| WHAT THIS TASK INVOLVES |
Which of the lines below contain the string "frame"? Pull each one out of the data.

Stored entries
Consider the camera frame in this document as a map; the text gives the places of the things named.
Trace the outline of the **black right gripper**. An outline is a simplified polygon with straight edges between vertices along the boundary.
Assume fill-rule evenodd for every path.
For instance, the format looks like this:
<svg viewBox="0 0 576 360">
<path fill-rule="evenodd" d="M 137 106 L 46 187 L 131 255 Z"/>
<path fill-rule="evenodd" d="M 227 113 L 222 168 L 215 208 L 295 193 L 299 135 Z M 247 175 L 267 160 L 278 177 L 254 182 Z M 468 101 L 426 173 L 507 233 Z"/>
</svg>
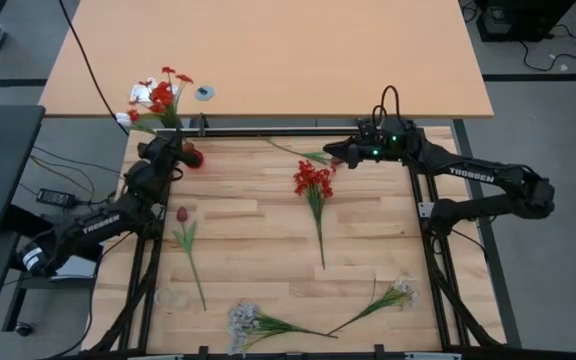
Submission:
<svg viewBox="0 0 576 360">
<path fill-rule="evenodd" d="M 354 169 L 364 160 L 402 161 L 412 150 L 417 128 L 411 120 L 387 118 L 381 127 L 370 120 L 358 123 L 359 134 L 350 140 L 331 142 L 323 149 L 334 161 L 346 161 Z"/>
</svg>

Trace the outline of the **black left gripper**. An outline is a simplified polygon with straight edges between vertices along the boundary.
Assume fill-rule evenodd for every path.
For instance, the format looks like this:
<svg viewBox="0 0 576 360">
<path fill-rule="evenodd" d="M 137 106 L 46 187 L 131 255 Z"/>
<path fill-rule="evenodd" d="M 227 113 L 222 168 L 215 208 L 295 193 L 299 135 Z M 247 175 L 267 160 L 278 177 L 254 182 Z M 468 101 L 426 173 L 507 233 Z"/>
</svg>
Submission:
<svg viewBox="0 0 576 360">
<path fill-rule="evenodd" d="M 158 173 L 170 172 L 180 161 L 189 168 L 200 167 L 200 153 L 181 151 L 181 139 L 172 133 L 157 135 L 149 143 L 137 145 L 138 156 L 149 160 Z"/>
</svg>

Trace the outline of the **dark red artificial tulip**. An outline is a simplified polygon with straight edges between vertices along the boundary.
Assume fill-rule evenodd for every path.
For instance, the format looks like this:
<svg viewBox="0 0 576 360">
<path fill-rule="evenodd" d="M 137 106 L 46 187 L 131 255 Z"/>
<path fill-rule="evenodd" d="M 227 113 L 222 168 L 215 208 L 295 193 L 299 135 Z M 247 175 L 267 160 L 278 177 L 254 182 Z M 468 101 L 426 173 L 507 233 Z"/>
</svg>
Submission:
<svg viewBox="0 0 576 360">
<path fill-rule="evenodd" d="M 207 310 L 206 300 L 193 257 L 194 235 L 196 232 L 197 223 L 193 221 L 190 225 L 188 225 L 190 215 L 185 207 L 179 207 L 176 211 L 175 217 L 177 222 L 181 225 L 182 229 L 180 231 L 174 230 L 173 235 L 177 240 L 178 244 L 183 248 L 183 250 L 188 256 L 194 281 L 201 299 L 202 309 L 206 311 Z"/>
<path fill-rule="evenodd" d="M 339 160 L 336 157 L 329 156 L 326 152 L 322 152 L 322 151 L 319 151 L 319 152 L 298 152 L 298 151 L 292 150 L 288 147 L 279 145 L 278 143 L 274 142 L 270 138 L 265 138 L 265 141 L 268 144 L 272 145 L 273 147 L 276 147 L 282 151 L 291 153 L 293 155 L 300 156 L 302 158 L 308 159 L 308 160 L 316 162 L 316 163 L 320 163 L 323 165 L 330 165 L 330 166 L 338 166 L 342 163 L 341 160 Z"/>
</svg>

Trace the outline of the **red artificial flower bunch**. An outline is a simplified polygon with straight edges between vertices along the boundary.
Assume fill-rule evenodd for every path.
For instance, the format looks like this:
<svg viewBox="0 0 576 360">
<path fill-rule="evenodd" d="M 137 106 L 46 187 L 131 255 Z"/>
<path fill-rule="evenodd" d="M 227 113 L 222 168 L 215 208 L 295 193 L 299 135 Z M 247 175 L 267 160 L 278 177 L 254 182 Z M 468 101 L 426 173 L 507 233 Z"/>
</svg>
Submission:
<svg viewBox="0 0 576 360">
<path fill-rule="evenodd" d="M 184 88 L 193 85 L 194 80 L 169 66 L 164 66 L 161 72 L 166 76 L 164 80 L 148 78 L 133 87 L 126 111 L 127 125 L 131 130 L 154 133 L 146 123 L 147 119 L 158 120 L 164 128 L 182 127 L 179 102 Z"/>
<path fill-rule="evenodd" d="M 296 184 L 294 192 L 305 197 L 311 209 L 318 238 L 322 268 L 326 268 L 322 218 L 326 201 L 334 194 L 332 179 L 336 167 L 316 168 L 309 160 L 299 161 L 297 172 L 293 175 Z"/>
</svg>

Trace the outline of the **white artificial tulip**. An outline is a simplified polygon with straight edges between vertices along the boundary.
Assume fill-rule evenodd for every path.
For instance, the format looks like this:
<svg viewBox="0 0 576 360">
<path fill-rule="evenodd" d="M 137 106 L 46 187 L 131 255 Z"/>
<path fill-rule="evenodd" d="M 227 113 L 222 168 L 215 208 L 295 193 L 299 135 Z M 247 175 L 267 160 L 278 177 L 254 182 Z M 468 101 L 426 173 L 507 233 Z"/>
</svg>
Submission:
<svg viewBox="0 0 576 360">
<path fill-rule="evenodd" d="M 145 81 L 140 81 L 138 83 L 138 93 L 137 97 L 140 101 L 148 101 L 150 99 L 150 95 L 152 91 L 155 89 L 156 85 L 158 84 L 155 78 L 148 78 Z"/>
<path fill-rule="evenodd" d="M 155 129 L 146 123 L 143 116 L 141 116 L 137 110 L 132 109 L 124 113 L 116 113 L 115 120 L 120 126 L 127 130 L 139 131 L 152 135 L 156 134 Z"/>
</svg>

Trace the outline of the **small white flower bunch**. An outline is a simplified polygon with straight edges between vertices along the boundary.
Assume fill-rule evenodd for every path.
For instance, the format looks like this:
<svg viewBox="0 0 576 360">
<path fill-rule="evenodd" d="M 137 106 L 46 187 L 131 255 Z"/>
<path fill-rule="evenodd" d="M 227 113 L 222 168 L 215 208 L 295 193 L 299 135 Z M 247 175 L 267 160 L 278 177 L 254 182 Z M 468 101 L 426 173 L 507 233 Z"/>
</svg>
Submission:
<svg viewBox="0 0 576 360">
<path fill-rule="evenodd" d="M 386 287 L 386 290 L 380 297 L 376 296 L 376 290 L 377 279 L 373 278 L 371 296 L 368 304 L 355 316 L 329 331 L 328 335 L 333 335 L 351 323 L 367 317 L 377 312 L 378 310 L 392 306 L 403 308 L 406 305 L 414 304 L 418 298 L 417 292 L 409 285 L 408 282 L 405 281 L 396 280 L 392 283 L 389 283 Z"/>
</svg>

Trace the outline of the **large white flower bunch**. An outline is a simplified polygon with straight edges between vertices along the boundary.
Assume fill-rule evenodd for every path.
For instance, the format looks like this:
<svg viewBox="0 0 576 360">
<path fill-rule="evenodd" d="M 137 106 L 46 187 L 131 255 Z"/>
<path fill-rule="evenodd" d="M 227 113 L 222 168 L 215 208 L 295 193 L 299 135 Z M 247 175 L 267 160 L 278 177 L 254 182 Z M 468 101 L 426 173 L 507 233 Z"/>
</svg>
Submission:
<svg viewBox="0 0 576 360">
<path fill-rule="evenodd" d="M 228 312 L 230 336 L 227 353 L 246 356 L 255 344 L 271 337 L 288 333 L 302 333 L 336 339 L 336 336 L 309 330 L 270 316 L 254 303 L 239 303 Z"/>
</svg>

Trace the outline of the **white desk outlet plate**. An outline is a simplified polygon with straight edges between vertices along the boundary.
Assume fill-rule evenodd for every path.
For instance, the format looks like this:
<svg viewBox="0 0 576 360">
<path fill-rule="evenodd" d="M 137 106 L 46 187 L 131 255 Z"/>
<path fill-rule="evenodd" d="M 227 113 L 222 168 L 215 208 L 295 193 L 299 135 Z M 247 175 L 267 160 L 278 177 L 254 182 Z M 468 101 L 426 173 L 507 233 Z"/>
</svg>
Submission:
<svg viewBox="0 0 576 360">
<path fill-rule="evenodd" d="M 158 82 L 155 89 L 150 95 L 148 101 L 140 101 L 137 97 L 138 84 L 132 88 L 130 101 L 134 103 L 159 103 L 164 106 L 176 105 L 180 96 L 180 90 L 178 85 L 171 85 L 168 82 Z"/>
</svg>

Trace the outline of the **light wood desk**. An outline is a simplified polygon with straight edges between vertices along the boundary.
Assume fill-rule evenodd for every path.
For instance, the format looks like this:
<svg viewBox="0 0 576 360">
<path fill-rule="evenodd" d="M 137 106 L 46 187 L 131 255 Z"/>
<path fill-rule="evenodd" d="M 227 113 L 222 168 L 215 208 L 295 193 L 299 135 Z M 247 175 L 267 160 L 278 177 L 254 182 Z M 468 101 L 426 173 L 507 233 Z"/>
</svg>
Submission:
<svg viewBox="0 0 576 360">
<path fill-rule="evenodd" d="M 73 26 L 54 116 L 122 112 L 164 66 L 194 80 L 184 115 L 363 117 L 385 96 L 410 118 L 493 114 L 458 0 L 80 0 Z"/>
</svg>

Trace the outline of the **black power adapter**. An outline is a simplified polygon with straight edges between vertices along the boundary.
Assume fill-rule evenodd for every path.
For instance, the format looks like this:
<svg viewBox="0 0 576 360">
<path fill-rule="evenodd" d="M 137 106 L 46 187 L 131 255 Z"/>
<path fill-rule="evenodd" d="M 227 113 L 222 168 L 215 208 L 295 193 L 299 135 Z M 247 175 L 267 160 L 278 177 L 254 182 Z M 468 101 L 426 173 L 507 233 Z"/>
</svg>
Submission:
<svg viewBox="0 0 576 360">
<path fill-rule="evenodd" d="M 77 199 L 73 194 L 46 188 L 41 188 L 38 191 L 36 201 L 66 209 L 74 208 L 77 205 Z"/>
</svg>

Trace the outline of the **white flat box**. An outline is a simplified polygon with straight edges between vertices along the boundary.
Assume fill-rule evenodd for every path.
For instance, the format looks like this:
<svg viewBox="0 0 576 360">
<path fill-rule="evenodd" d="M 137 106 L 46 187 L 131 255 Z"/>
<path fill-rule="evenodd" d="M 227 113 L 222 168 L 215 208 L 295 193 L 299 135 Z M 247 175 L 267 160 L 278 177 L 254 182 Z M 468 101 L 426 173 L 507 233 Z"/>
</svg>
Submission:
<svg viewBox="0 0 576 360">
<path fill-rule="evenodd" d="M 57 270 L 53 279 L 91 278 L 94 274 L 96 262 L 73 256 Z"/>
</svg>

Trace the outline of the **black computer tower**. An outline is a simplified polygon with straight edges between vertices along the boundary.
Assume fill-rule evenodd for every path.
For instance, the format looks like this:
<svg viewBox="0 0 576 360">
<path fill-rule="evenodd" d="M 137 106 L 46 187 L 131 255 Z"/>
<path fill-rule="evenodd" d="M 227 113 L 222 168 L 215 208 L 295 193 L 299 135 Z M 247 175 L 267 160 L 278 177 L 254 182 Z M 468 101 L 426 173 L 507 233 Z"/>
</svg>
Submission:
<svg viewBox="0 0 576 360">
<path fill-rule="evenodd" d="M 540 42 L 576 0 L 475 0 L 483 42 Z"/>
</svg>

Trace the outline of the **black aluminium rig frame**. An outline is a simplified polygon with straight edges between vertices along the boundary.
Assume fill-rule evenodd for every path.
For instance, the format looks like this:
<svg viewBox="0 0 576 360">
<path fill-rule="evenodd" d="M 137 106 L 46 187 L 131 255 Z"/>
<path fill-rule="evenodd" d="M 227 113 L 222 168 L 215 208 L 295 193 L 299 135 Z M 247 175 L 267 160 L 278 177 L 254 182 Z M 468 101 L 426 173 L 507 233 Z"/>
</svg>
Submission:
<svg viewBox="0 0 576 360">
<path fill-rule="evenodd" d="M 138 305 L 123 347 L 149 355 L 194 355 L 227 351 L 228 312 L 254 303 L 266 314 L 328 334 L 389 283 L 408 282 L 414 304 L 386 307 L 333 335 L 336 339 L 288 333 L 263 340 L 248 350 L 263 353 L 369 352 L 438 350 L 446 344 L 473 344 L 448 301 L 429 283 L 417 203 L 435 196 L 464 200 L 464 181 L 440 177 L 434 187 L 412 182 L 397 163 L 364 163 L 339 169 L 333 196 L 322 219 L 326 268 L 322 268 L 315 221 L 307 201 L 297 195 L 293 175 L 302 157 L 346 136 L 339 128 L 268 130 L 229 129 L 223 136 L 196 140 L 205 165 L 186 170 L 168 198 L 163 240 L 159 245 L 135 237 L 113 239 L 104 258 L 93 298 L 94 319 L 84 347 L 97 344 L 124 305 L 133 269 L 145 271 L 158 261 L 154 289 Z M 188 256 L 173 231 L 176 211 L 185 207 L 188 225 L 197 223 L 193 257 L 207 310 L 194 281 Z"/>
</svg>

| SOLUTION FOR THIS PROBLEM |
Consider the camera frame in this document as a map; the text gives the places of the things named.
Trace the outline of the **black aluminium rig frame**. An outline is a simplified polygon with straight edges between vertices along the boundary.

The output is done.